◆ Task description: The answer should be one number: how many lines in the records below contain the word "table".

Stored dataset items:
········

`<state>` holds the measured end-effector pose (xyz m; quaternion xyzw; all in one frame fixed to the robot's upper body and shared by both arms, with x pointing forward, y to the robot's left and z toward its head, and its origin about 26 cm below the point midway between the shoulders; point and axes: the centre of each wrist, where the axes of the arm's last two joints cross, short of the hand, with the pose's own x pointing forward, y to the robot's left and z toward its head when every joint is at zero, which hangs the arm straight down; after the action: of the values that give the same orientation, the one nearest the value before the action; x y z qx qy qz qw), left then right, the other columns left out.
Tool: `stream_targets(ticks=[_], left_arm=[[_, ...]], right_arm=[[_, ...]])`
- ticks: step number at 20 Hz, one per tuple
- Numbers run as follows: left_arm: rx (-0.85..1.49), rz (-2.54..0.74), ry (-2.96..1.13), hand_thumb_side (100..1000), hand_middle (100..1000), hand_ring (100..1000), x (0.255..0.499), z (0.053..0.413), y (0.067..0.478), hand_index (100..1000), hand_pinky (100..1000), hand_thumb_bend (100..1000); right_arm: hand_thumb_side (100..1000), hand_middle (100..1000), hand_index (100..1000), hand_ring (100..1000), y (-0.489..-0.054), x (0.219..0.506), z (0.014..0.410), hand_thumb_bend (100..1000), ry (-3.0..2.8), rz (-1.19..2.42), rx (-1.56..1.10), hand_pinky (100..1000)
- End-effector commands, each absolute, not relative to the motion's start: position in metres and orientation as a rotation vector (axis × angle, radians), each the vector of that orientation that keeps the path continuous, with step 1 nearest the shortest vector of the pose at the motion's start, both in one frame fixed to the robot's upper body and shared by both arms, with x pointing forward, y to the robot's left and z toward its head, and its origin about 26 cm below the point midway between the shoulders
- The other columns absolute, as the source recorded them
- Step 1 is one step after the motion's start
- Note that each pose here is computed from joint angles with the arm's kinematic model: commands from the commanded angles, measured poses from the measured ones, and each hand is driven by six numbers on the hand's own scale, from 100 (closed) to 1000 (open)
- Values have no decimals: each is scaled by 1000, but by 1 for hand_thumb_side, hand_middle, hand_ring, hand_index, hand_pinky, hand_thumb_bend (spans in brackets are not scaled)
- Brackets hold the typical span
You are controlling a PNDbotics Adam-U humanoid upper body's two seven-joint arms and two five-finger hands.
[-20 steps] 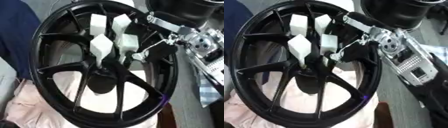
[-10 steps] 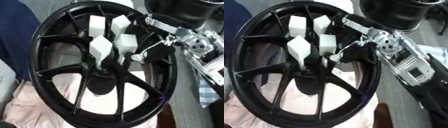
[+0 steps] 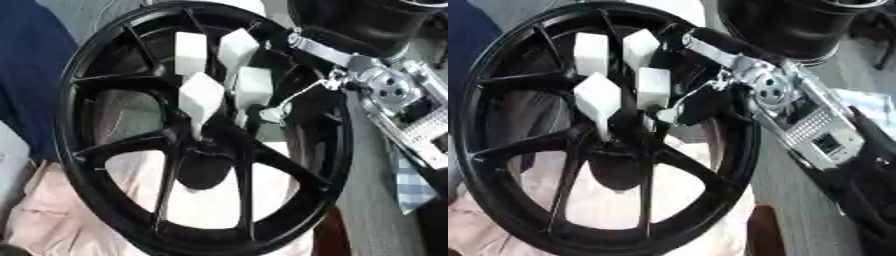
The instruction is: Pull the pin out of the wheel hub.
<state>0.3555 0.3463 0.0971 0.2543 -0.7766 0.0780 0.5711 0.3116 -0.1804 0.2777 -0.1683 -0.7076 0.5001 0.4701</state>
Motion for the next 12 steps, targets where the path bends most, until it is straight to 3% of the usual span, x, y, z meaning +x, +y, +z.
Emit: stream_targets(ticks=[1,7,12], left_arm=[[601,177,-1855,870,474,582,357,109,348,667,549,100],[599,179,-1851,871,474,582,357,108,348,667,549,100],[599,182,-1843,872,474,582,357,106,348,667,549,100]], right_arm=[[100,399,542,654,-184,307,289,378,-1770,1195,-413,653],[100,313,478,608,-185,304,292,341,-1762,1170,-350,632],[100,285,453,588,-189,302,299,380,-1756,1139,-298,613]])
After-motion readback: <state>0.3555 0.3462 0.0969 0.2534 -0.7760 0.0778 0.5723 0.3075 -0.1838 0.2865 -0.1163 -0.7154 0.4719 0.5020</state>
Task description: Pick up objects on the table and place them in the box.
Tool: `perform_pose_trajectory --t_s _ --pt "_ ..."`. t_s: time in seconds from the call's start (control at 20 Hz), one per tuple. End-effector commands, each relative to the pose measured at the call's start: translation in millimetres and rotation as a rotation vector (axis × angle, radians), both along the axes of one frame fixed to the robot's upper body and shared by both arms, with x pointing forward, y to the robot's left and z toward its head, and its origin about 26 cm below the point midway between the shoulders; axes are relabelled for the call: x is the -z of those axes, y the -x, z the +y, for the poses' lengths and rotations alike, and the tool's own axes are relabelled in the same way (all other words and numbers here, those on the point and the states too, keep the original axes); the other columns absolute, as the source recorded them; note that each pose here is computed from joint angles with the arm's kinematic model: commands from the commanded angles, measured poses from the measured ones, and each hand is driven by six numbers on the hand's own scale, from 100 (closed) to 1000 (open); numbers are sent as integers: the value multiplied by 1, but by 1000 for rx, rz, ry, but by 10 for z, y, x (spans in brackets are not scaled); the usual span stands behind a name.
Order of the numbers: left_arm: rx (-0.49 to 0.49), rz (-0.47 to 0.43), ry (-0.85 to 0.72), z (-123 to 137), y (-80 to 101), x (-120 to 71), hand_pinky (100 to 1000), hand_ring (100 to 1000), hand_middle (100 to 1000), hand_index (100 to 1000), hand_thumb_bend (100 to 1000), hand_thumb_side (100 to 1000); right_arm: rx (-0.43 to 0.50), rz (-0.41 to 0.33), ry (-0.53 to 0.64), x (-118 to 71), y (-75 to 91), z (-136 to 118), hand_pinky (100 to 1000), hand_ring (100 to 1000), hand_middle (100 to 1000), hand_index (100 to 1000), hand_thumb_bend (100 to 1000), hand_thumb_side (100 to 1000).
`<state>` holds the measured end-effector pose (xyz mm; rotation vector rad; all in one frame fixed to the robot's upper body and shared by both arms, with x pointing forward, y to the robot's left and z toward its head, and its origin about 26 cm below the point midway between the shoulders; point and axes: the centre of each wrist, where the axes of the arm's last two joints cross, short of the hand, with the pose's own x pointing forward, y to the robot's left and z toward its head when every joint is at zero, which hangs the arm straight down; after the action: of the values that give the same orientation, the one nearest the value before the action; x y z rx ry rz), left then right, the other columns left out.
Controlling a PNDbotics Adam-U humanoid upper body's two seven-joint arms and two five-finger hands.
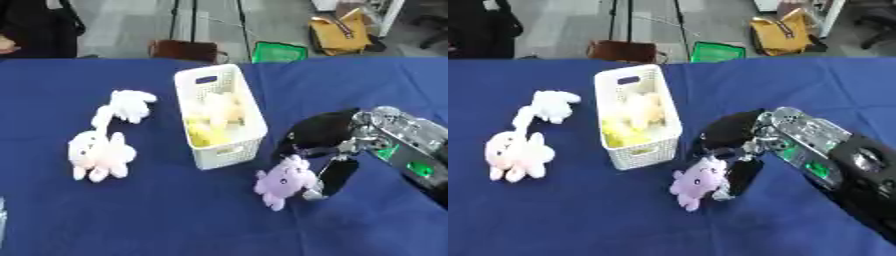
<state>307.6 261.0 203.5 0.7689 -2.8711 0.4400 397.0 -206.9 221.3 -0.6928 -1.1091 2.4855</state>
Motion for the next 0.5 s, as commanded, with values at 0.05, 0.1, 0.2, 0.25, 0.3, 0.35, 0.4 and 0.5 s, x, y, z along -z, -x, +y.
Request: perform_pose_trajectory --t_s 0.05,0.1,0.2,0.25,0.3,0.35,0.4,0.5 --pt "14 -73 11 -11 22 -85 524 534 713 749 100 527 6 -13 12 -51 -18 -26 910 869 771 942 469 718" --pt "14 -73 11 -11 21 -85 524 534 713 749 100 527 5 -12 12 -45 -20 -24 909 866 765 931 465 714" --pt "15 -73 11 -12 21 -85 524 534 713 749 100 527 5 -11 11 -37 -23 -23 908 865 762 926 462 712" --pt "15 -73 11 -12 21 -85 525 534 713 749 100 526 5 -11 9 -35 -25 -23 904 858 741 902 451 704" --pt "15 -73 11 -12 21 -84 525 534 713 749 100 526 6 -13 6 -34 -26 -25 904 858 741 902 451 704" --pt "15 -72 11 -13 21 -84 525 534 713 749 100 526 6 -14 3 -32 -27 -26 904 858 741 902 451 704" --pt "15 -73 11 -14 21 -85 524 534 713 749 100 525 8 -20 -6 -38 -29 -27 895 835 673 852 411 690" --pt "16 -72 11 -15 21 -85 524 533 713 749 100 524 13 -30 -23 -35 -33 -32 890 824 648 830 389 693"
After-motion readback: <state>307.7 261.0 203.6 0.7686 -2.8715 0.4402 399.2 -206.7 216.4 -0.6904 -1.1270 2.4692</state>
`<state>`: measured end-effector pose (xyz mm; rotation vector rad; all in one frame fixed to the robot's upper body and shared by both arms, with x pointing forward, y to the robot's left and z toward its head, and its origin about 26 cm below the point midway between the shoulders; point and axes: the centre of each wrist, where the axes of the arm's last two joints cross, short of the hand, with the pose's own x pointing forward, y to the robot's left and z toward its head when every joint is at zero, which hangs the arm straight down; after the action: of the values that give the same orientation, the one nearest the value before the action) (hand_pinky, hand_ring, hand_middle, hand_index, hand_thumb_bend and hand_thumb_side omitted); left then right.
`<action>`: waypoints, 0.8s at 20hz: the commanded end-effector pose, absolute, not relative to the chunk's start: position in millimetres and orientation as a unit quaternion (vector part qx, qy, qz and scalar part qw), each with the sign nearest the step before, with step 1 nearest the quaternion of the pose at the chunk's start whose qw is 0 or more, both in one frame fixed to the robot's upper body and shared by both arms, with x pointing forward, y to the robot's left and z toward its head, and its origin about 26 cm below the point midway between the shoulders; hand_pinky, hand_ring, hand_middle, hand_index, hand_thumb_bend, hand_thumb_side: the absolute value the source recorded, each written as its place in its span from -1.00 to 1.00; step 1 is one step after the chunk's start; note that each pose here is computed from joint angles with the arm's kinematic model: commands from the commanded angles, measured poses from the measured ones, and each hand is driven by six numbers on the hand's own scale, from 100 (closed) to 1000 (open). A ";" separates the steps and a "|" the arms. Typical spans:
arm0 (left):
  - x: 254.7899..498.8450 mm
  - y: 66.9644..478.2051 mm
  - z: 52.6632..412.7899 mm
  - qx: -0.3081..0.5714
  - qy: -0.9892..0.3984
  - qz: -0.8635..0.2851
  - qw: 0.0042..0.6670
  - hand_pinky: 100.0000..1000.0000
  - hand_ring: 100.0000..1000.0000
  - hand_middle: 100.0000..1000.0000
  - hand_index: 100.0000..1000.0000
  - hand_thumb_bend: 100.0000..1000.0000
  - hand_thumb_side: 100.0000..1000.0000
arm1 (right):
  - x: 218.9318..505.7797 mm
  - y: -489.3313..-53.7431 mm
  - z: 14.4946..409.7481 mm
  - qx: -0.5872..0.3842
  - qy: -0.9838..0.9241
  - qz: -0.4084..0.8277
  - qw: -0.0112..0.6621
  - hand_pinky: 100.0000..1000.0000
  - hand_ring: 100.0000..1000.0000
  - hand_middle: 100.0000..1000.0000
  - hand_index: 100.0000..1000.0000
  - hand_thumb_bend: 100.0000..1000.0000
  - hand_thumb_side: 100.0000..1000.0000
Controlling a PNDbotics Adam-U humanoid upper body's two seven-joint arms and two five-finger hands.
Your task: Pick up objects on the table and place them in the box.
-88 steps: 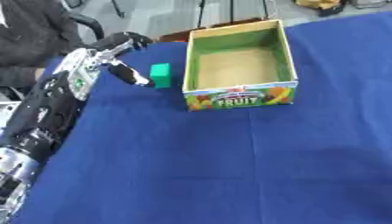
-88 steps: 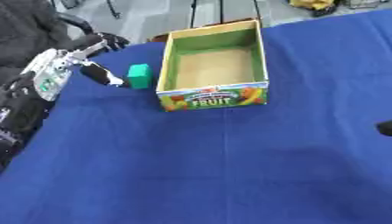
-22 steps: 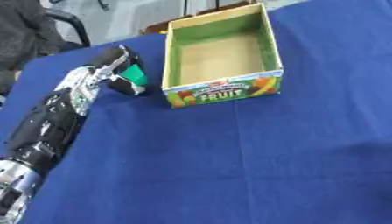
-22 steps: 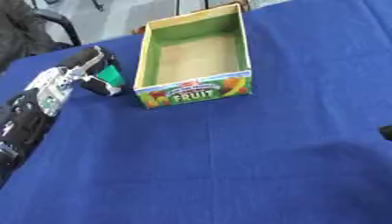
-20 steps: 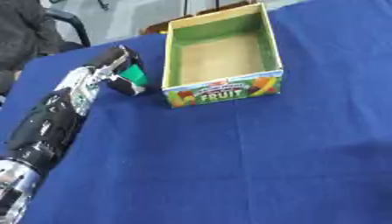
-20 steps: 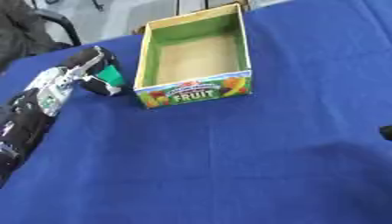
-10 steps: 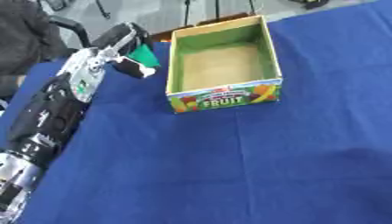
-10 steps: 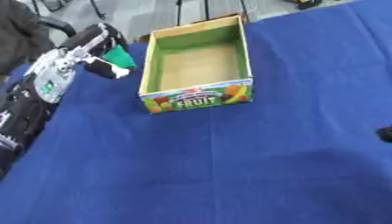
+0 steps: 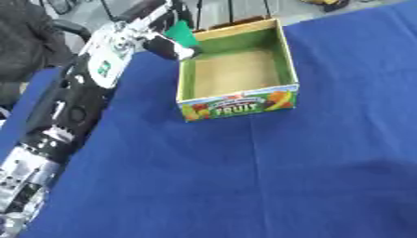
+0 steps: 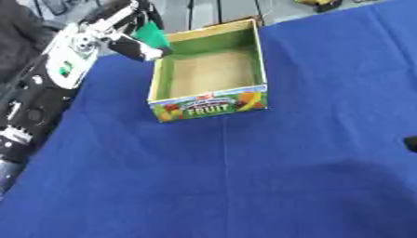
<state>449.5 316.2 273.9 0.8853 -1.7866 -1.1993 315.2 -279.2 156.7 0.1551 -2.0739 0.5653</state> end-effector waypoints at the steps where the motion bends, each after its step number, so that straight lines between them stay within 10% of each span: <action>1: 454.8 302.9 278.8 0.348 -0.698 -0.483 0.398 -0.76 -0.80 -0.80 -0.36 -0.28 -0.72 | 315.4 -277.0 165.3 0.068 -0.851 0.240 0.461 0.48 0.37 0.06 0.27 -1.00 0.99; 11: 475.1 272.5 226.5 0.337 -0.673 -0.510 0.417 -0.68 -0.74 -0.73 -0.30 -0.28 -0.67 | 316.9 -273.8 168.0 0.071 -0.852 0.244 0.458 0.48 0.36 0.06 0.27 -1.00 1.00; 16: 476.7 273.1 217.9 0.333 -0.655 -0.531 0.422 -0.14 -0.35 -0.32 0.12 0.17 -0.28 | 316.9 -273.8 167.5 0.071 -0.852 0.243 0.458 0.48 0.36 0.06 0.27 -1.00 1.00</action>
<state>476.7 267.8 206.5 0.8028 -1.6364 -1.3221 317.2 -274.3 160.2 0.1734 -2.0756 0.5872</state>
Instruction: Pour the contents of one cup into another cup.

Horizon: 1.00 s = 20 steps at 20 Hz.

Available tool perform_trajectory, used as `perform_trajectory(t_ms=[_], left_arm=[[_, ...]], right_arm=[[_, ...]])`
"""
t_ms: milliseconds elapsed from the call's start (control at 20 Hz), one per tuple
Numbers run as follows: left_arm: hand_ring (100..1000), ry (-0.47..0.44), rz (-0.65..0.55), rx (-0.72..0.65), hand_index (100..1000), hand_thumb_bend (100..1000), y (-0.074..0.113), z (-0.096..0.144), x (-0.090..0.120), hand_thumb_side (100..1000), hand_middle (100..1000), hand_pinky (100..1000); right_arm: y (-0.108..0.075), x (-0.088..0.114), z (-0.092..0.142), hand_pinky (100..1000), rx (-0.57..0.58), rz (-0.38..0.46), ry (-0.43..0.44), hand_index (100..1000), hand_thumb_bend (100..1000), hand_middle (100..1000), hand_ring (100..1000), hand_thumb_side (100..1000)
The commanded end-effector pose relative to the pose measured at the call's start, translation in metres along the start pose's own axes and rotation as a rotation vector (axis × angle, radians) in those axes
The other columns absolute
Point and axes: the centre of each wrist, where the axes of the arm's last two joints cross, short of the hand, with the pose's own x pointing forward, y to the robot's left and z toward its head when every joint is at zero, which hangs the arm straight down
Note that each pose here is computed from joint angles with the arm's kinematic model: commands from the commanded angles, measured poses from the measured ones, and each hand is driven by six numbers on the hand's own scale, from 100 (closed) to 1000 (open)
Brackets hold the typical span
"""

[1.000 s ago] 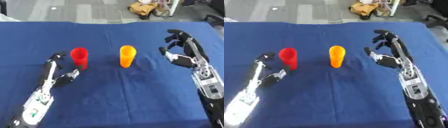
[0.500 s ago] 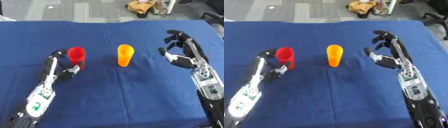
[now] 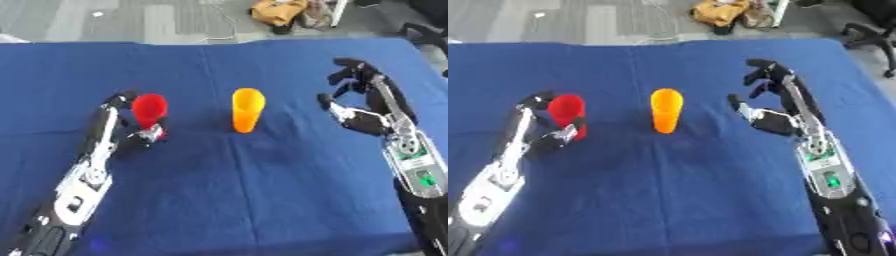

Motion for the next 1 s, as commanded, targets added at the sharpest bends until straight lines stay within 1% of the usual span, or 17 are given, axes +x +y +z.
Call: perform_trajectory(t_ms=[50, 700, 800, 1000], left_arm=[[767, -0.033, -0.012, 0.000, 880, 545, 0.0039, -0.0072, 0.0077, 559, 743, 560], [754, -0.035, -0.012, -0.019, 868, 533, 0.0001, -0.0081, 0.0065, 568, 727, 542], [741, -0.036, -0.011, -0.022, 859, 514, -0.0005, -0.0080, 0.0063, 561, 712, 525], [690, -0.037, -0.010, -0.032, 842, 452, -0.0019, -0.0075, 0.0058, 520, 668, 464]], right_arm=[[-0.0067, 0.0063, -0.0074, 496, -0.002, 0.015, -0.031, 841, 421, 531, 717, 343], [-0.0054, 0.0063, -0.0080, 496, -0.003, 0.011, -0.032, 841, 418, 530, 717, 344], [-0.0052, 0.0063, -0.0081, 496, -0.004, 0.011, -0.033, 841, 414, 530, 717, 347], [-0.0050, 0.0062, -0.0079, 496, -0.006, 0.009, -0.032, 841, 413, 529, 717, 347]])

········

◆ Response below: 2